A huge amount of my time with my students involves discussing equipment purchases and decisions. This series of posts will address some of the most common areas of discussion. This is targeted to young students just getting started. There are no ground-breaking secrets here; just real-world considerations for purchases.
This post will focus on Interfaces.
For most audio students, the interface will likely be an all-in one unit that includes the mic preamp and converters. In the past, interfaces were a bit more of an issue since Pro Tools was proprietary to M-Audio and Digidesign (Avid) hardware until version 9. Now, there are more options.
This is another area that I think a lot of students have irrational issues with the want vs. need thing. Things that you NEED are things that are essential for you success in school, or things that will pay for themselves in a short time by allowing you to make money you would have been able to make otherwise. Anything else is really a WANT, a luxury. I’m an established professional, so my needs are very different than students. I also have a budget for WANT. Most students do not.
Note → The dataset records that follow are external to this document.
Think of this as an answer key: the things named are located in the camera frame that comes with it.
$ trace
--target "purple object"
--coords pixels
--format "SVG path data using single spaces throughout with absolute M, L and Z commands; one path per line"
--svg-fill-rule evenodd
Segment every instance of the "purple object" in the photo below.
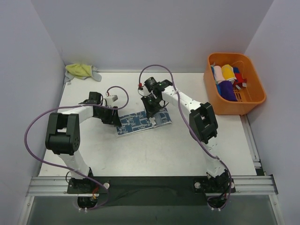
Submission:
M 219 83 L 219 87 L 221 89 L 221 96 L 224 99 L 232 102 L 238 101 L 236 100 L 236 96 L 233 92 L 233 84 L 230 81 L 222 81 Z

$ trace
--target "bolt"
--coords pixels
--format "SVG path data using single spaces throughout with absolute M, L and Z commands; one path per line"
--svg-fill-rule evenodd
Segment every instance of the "bolt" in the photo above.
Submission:
M 196 188 L 196 189 L 199 189 L 200 187 L 201 187 L 200 182 L 196 182 L 196 183 L 195 183 L 195 188 Z
M 104 186 L 106 189 L 109 189 L 109 183 L 104 183 L 103 186 Z

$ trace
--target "wire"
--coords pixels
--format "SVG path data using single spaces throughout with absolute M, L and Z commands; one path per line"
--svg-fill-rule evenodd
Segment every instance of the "wire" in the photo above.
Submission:
M 124 88 L 120 87 L 120 86 L 112 86 L 112 87 L 110 87 L 106 92 L 108 92 L 108 91 L 109 91 L 110 89 L 112 89 L 112 88 L 120 88 L 120 89 L 122 89 L 122 90 L 125 92 L 126 97 L 127 97 L 127 101 L 126 101 L 126 103 L 125 103 L 122 107 L 117 108 L 117 109 L 119 110 L 119 109 L 125 108 L 125 107 L 127 106 L 128 102 L 129 102 L 129 95 L 128 95 L 127 91 L 126 91 Z M 110 107 L 106 107 L 106 106 L 102 106 L 102 105 L 96 105 L 96 104 L 83 104 L 83 105 L 85 105 L 85 106 L 95 106 L 95 107 L 100 107 L 100 108 L 104 108 L 104 109 L 112 109 L 112 108 L 110 108 Z M 103 188 L 103 189 L 106 191 L 106 193 L 109 195 L 108 190 L 103 186 L 103 184 L 101 184 L 101 183 L 98 182 L 97 180 L 95 180 L 95 179 L 93 179 L 93 178 L 91 178 L 91 177 L 88 177 L 88 176 L 82 174 L 81 172 L 79 172 L 79 171 L 77 171 L 77 170 L 71 168 L 71 167 L 64 166 L 64 165 L 59 165 L 59 164 L 55 164 L 55 163 L 50 163 L 50 162 L 48 162 L 48 161 L 45 161 L 45 160 L 39 158 L 38 156 L 36 156 L 36 155 L 30 150 L 30 148 L 29 148 L 28 140 L 27 140 L 27 138 L 28 138 L 28 133 L 29 133 L 30 128 L 33 126 L 33 124 L 34 124 L 38 119 L 40 119 L 41 117 L 45 116 L 46 114 L 48 114 L 48 113 L 50 113 L 50 112 L 52 112 L 52 111 L 56 111 L 56 110 L 58 110 L 58 109 L 71 109 L 71 108 L 79 108 L 79 107 L 82 107 L 82 105 L 57 107 L 57 108 L 49 109 L 49 110 L 43 112 L 42 114 L 40 114 L 39 116 L 37 116 L 37 117 L 36 117 L 36 118 L 28 125 L 28 127 L 26 128 L 26 131 L 25 131 L 25 134 L 24 134 L 24 144 L 25 144 L 25 148 L 26 148 L 26 150 L 28 151 L 28 153 L 29 153 L 32 157 L 34 157 L 36 160 L 40 161 L 41 163 L 45 163 L 45 164 L 48 164 L 48 165 L 52 165 L 52 166 L 55 166 L 55 167 L 59 167 L 59 168 L 63 168 L 63 169 L 67 169 L 67 170 L 73 171 L 73 172 L 77 173 L 78 175 L 83 176 L 84 178 L 89 179 L 89 180 L 95 182 L 97 185 L 99 185 L 101 188 Z M 93 209 L 99 208 L 99 207 L 105 205 L 107 202 L 108 202 L 108 198 L 107 198 L 104 202 L 102 202 L 101 204 L 99 204 L 99 205 L 97 204 L 96 206 L 90 208 L 89 210 L 93 210 Z
M 68 174 L 69 174 L 70 172 L 71 172 L 71 171 L 68 171 L 67 174 L 66 174 L 66 177 L 65 177 L 66 182 L 67 182 L 68 184 L 70 184 L 70 183 L 69 183 L 69 181 L 67 181 L 67 176 L 68 176 Z
M 171 76 L 171 80 L 172 80 L 172 83 L 173 83 L 173 87 L 174 87 L 175 93 L 176 93 L 177 96 L 178 96 L 178 109 L 179 109 L 179 113 L 180 113 L 180 115 L 181 115 L 181 117 L 182 117 L 184 123 L 186 124 L 187 128 L 189 129 L 191 136 L 197 141 L 197 143 L 201 146 L 201 148 L 205 151 L 205 153 L 206 153 L 207 155 L 209 155 L 209 156 L 210 156 L 211 158 L 213 158 L 213 159 L 217 159 L 217 160 L 225 167 L 225 169 L 227 170 L 228 176 L 229 176 L 229 180 L 230 180 L 230 181 L 229 181 L 229 191 L 228 191 L 228 196 L 227 196 L 226 202 L 220 207 L 220 210 L 223 209 L 223 208 L 227 205 L 227 203 L 229 202 L 229 198 L 230 198 L 230 194 L 231 194 L 232 176 L 231 176 L 231 173 L 230 173 L 228 167 L 226 166 L 226 164 L 225 164 L 218 156 L 214 156 L 214 155 L 210 154 L 210 152 L 205 148 L 205 146 L 202 144 L 202 142 L 198 139 L 198 137 L 197 137 L 197 135 L 194 133 L 193 129 L 190 127 L 188 121 L 186 120 L 186 118 L 185 118 L 185 116 L 184 116 L 184 114 L 183 114 L 183 111 L 182 111 L 182 108 L 181 108 L 181 105 L 180 105 L 180 94 L 179 94 L 179 92 L 177 91 L 177 89 L 176 89 L 176 87 L 175 87 L 173 74 L 172 74 L 172 72 L 171 72 L 167 67 L 162 66 L 162 65 L 159 65 L 159 64 L 153 64 L 153 65 L 149 65 L 149 66 L 145 67 L 145 68 L 142 69 L 142 71 L 140 72 L 140 75 L 139 75 L 139 83 L 141 83 L 141 76 L 142 76 L 144 70 L 147 69 L 147 68 L 149 68 L 149 67 L 162 67 L 162 68 L 166 69 L 166 70 L 169 72 L 169 74 L 170 74 L 170 76 Z

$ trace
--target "white table surface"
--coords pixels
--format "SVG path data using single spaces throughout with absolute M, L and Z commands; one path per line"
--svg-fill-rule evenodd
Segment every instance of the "white table surface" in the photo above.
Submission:
M 101 73 L 102 81 L 89 78 L 74 79 L 67 83 L 60 106 L 76 105 L 87 99 L 90 91 L 105 94 L 119 85 L 129 93 L 129 103 L 119 115 L 143 110 L 137 93 L 139 73 Z M 142 82 L 149 77 L 157 81 L 170 79 L 168 73 L 144 73 Z M 191 98 L 207 102 L 202 73 L 174 73 L 176 87 Z M 117 106 L 124 105 L 126 96 L 119 89 Z M 79 151 L 95 176 L 204 176 L 206 175 L 203 150 L 190 136 L 178 108 L 168 105 L 172 124 L 138 134 L 117 137 L 116 128 L 90 118 L 80 124 Z M 232 175 L 256 175 L 240 116 L 216 116 L 219 157 L 227 164 Z M 47 150 L 44 160 L 64 165 L 52 151 Z M 65 176 L 67 170 L 42 164 L 40 176 Z

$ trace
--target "red object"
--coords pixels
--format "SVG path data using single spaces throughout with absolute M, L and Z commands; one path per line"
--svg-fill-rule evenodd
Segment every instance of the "red object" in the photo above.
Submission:
M 238 85 L 239 87 L 243 86 L 243 83 L 247 83 L 247 79 L 243 79 L 242 75 L 240 73 L 234 73 L 236 77 L 236 81 L 233 83 L 233 86 L 235 87 Z
When it comes to interfaces, of course you want 24 channels of great pres and conversion, all for $400. Unfortunately, that won’t be happening. For most students, the question is really one of 2 channel, 4 channel, and 8 channel interfaces. That is the NEED. I encourage students to not over-buy interfaces. You have access to facilities while you are in school. Like all computer-based equipment, interfaces become obsolete within a few years, so it isn’t a solid investment for a student. If you can get by with four channels until you graduate, do it. Don’t buy an 8-channel. Save your money for something that will last.